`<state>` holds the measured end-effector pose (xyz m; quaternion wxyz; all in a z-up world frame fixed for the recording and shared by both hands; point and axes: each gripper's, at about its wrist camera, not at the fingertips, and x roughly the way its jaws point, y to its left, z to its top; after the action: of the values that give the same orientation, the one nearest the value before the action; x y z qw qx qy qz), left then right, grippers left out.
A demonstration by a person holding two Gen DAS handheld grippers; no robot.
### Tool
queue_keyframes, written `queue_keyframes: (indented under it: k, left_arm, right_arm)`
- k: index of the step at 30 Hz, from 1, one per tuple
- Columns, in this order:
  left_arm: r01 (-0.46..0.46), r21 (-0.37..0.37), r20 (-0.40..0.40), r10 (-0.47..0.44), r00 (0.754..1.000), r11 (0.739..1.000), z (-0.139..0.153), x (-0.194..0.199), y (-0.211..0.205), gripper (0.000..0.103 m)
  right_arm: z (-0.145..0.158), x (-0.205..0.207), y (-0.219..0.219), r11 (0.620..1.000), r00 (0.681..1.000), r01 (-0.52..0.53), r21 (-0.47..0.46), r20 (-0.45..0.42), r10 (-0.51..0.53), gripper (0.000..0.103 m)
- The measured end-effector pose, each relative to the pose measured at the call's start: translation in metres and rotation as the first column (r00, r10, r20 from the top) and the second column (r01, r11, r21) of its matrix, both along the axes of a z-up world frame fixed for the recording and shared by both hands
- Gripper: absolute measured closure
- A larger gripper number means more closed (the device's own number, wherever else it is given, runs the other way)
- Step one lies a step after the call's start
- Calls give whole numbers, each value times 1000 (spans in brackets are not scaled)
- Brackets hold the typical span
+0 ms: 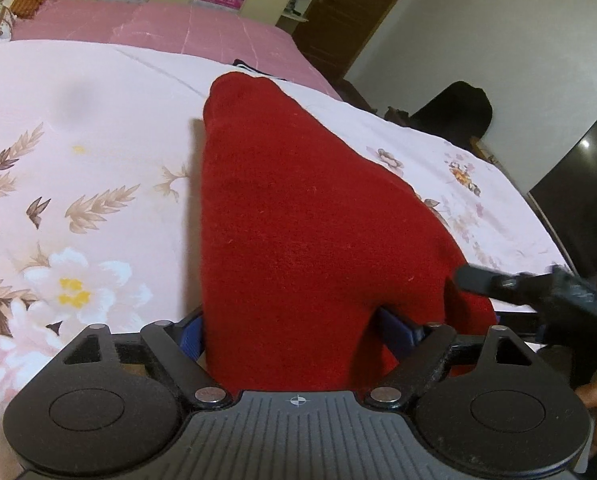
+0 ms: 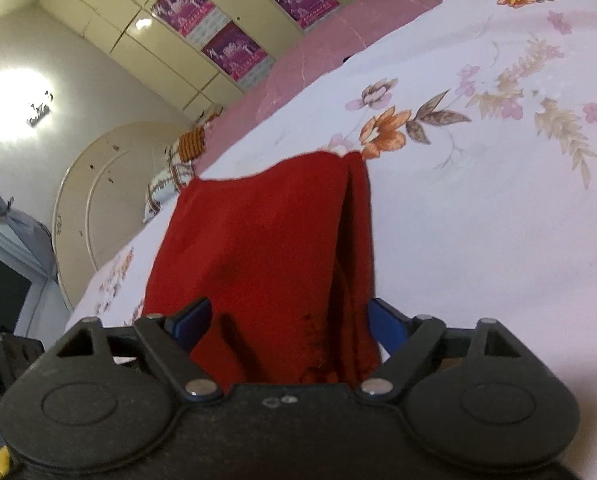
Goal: Fold small clothes
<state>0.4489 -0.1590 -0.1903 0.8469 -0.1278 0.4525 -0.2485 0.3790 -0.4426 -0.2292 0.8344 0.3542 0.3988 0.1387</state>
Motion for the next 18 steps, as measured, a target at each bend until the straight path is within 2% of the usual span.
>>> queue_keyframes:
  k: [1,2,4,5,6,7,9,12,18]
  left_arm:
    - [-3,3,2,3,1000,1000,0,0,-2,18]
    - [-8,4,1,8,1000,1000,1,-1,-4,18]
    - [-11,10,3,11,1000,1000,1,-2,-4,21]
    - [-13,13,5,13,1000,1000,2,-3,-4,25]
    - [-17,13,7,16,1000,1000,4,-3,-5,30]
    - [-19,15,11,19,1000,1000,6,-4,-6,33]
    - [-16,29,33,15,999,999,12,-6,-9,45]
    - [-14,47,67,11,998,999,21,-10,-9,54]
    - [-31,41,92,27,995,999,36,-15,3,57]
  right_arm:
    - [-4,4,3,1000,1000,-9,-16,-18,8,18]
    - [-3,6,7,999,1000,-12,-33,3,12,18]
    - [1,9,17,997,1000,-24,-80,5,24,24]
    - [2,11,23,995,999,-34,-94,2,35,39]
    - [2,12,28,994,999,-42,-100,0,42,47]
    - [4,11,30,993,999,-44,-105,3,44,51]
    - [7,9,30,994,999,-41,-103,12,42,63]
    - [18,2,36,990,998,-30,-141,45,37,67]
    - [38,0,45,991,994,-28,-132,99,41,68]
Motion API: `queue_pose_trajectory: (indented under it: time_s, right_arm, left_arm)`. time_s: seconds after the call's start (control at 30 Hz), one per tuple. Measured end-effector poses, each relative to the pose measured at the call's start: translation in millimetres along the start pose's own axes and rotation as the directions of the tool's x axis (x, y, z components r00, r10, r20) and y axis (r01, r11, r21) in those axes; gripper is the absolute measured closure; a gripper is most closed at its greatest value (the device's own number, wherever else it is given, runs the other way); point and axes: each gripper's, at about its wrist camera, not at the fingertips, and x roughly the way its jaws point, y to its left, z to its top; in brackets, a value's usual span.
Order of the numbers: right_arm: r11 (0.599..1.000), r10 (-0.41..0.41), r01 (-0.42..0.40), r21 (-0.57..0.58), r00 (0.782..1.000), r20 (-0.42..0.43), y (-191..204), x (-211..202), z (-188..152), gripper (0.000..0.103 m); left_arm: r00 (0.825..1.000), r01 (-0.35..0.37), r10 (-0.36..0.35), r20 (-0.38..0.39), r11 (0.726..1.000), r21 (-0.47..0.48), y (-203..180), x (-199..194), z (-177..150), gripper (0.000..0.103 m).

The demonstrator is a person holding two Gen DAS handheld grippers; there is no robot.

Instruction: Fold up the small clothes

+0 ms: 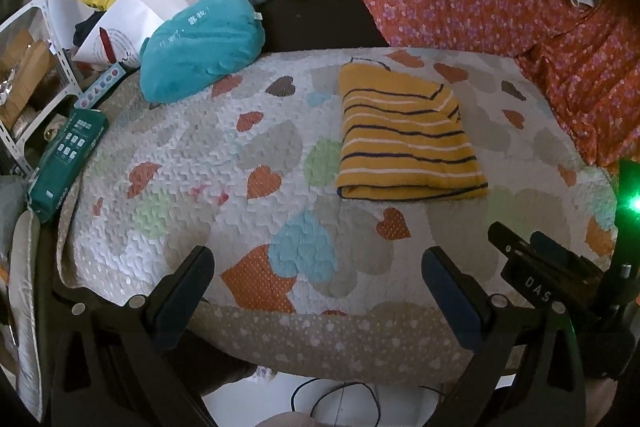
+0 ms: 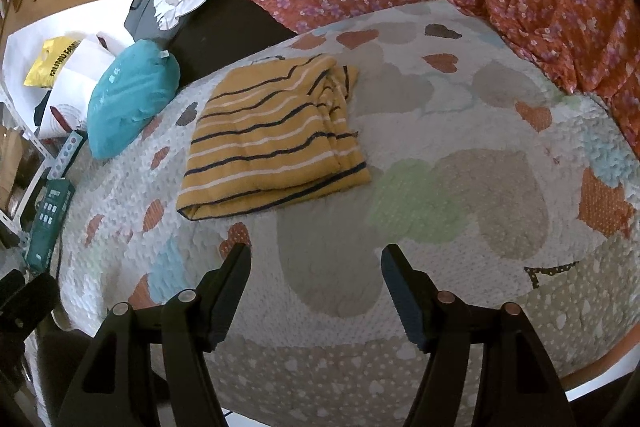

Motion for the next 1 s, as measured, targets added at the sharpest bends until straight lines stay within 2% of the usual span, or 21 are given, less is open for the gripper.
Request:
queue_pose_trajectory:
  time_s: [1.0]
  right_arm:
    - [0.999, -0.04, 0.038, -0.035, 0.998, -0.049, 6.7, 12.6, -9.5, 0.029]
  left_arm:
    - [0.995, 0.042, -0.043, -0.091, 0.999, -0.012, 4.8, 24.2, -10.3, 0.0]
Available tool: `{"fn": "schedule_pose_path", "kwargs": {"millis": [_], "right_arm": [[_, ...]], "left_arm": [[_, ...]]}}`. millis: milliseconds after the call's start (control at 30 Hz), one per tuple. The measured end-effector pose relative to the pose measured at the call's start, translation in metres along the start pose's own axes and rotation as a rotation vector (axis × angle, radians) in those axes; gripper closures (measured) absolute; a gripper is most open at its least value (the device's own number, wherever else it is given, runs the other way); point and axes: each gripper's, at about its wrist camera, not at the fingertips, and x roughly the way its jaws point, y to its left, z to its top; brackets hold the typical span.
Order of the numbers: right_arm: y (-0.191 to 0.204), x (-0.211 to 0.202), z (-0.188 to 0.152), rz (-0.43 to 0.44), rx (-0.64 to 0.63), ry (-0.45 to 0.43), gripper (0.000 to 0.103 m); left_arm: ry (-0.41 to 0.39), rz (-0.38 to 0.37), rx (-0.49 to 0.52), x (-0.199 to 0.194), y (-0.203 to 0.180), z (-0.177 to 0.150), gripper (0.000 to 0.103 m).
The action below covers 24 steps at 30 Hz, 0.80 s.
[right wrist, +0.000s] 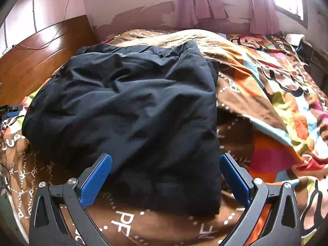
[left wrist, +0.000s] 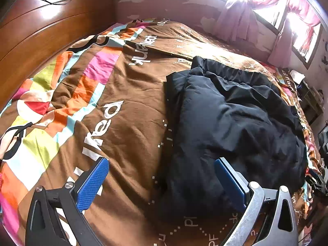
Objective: Fold large clothes
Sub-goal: 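Push against the side of the folded jacket with both open tools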
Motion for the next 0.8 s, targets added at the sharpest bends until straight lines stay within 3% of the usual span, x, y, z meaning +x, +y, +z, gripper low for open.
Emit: {"fn": "schedule_pose_path", "kwargs": {"millis": [400,800], "right_arm": [[-0.012,0.003,0.007,-0.013,0.024,-0.004,0.001],[-0.047,0.026,0.028,-0.012,0.094,-0.03,0.001]], "left_arm": [[0.041,-0.015,0.031,0.013,-0.004,0.0,0.0],[0.07,-0.183,0.016,0.049,-0.015,0.017,0.0]]}}
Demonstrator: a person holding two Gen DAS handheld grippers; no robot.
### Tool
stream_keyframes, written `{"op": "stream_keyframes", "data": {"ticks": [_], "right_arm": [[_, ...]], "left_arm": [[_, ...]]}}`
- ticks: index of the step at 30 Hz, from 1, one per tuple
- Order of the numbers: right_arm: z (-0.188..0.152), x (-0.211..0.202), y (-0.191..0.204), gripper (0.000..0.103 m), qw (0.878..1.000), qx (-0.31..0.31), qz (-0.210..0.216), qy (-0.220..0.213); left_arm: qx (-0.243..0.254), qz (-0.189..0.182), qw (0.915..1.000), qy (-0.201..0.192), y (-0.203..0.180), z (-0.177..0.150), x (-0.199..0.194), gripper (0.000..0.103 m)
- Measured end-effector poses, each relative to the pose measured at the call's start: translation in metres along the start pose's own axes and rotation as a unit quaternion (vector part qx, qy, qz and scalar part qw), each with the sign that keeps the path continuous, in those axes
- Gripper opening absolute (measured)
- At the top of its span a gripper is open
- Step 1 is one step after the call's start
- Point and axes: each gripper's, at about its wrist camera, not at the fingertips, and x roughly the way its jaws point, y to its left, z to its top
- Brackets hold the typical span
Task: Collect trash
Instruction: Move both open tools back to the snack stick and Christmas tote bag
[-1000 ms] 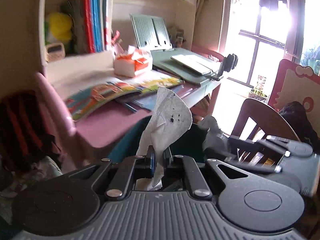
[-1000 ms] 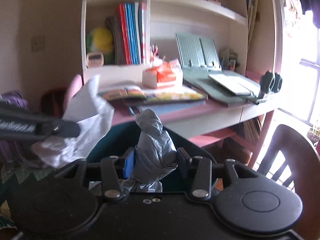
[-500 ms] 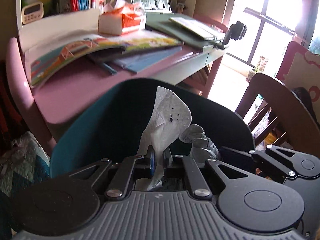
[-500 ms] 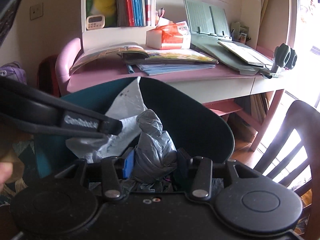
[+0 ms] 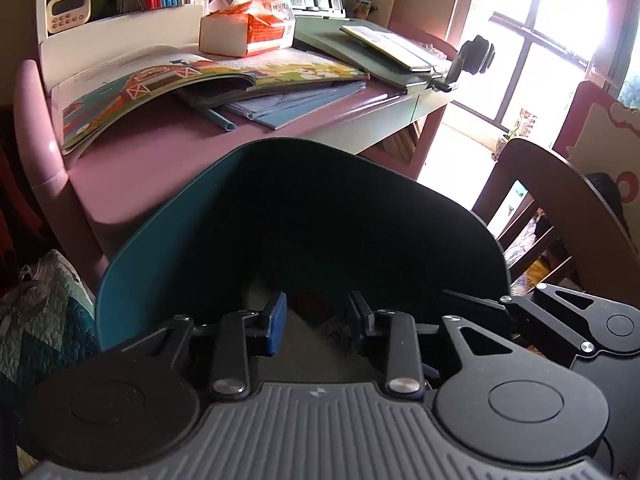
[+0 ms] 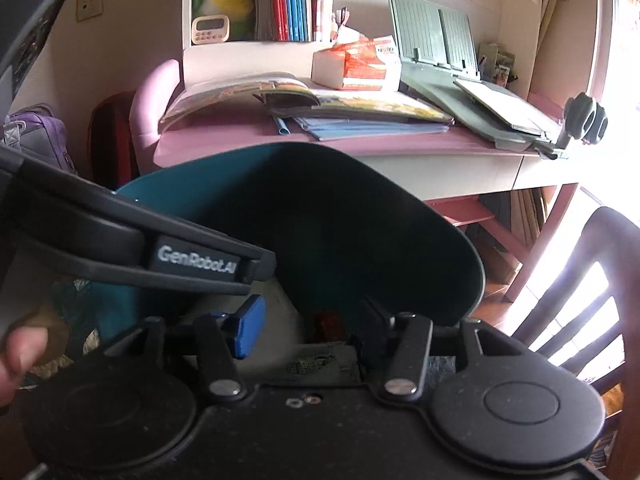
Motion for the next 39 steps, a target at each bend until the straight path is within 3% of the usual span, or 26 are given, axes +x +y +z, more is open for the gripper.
{"op": "stream_keyframes", "data": {"ticks": [5, 9, 17, 23, 28, 30, 39], "right_arm": [[0.006, -0.026, 0.005, 0.054, 1.0, 0.003, 0.005, -0.02], [0.01, -0.051, 0.018, 0.055, 0.999, -0.005, 0.022, -0.034], [0.01, -0.093, 0.067, 0.056, 0.996, -0.032, 0.068, -0.056], [0.011, -0.107, 0.118, 0.057, 0.989, -0.062, 0.118, -0.059], [0.005, -0.105, 0.168, 0.057, 0.981, -0.088, 0.165, -0.044], [-0.002, -0.101, 0.191, 0.057, 0.977, -0.099, 0.185, -0.033], [-0.039, -0.065, 0.291, 0.058, 0.956, -0.119, 0.267, 0.034]], "left_arm": [[0.005, -0.004, 0.9998, -0.017, 0.005, -0.005, -0.031, 0.033], [0.004, -0.001, 0.9991, -0.042, 0.015, -0.014, -0.067, 0.053], [-0.007, 0.025, 0.9966, -0.078, 0.053, -0.044, -0.141, 0.054], [-0.012, 0.052, 0.9946, -0.089, 0.091, -0.077, -0.187, 0.064], [-0.033, 0.072, 0.9934, -0.083, 0.13, -0.113, -0.221, 0.067], [-0.041, 0.079, 0.9927, -0.081, 0.146, -0.129, -0.232, 0.074], [-0.096, 0.125, 0.9853, -0.065, 0.228, -0.208, -0.261, 0.084]]}}
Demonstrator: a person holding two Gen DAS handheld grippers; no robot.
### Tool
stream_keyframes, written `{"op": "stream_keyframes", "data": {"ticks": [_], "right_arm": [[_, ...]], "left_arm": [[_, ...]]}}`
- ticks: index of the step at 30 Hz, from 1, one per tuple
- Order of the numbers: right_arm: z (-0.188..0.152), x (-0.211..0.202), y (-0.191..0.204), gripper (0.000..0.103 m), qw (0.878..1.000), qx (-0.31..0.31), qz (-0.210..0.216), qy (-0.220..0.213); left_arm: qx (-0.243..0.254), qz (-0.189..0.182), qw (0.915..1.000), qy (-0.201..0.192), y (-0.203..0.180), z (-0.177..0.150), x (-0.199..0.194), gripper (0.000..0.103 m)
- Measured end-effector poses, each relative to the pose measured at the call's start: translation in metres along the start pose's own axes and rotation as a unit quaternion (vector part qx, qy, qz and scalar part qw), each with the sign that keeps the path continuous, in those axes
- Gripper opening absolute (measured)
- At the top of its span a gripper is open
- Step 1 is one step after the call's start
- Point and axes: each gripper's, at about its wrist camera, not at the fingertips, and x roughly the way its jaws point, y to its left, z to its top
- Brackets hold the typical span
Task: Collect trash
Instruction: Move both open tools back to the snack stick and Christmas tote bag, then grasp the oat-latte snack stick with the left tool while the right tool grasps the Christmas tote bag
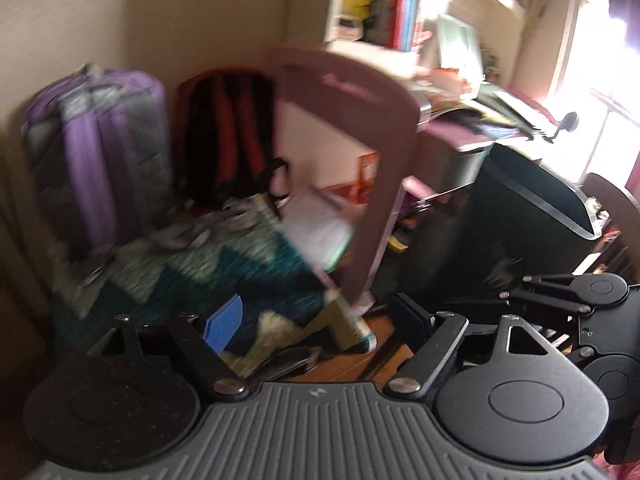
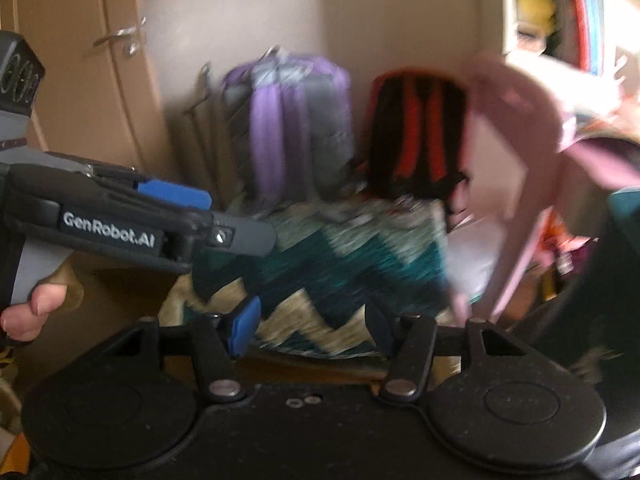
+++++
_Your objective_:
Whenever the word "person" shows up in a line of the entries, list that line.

_Response below_:
A demonstration by a person holding two Gen DAS handheld grippers; no robot.
The demonstrator is a person holding two Gen DAS handheld grippers; there is no robot.
Demonstrator: a person holding two Gen DAS handheld grippers; no robot.
Demonstrator: a person holding two Gen DAS handheld grippers; no robot.

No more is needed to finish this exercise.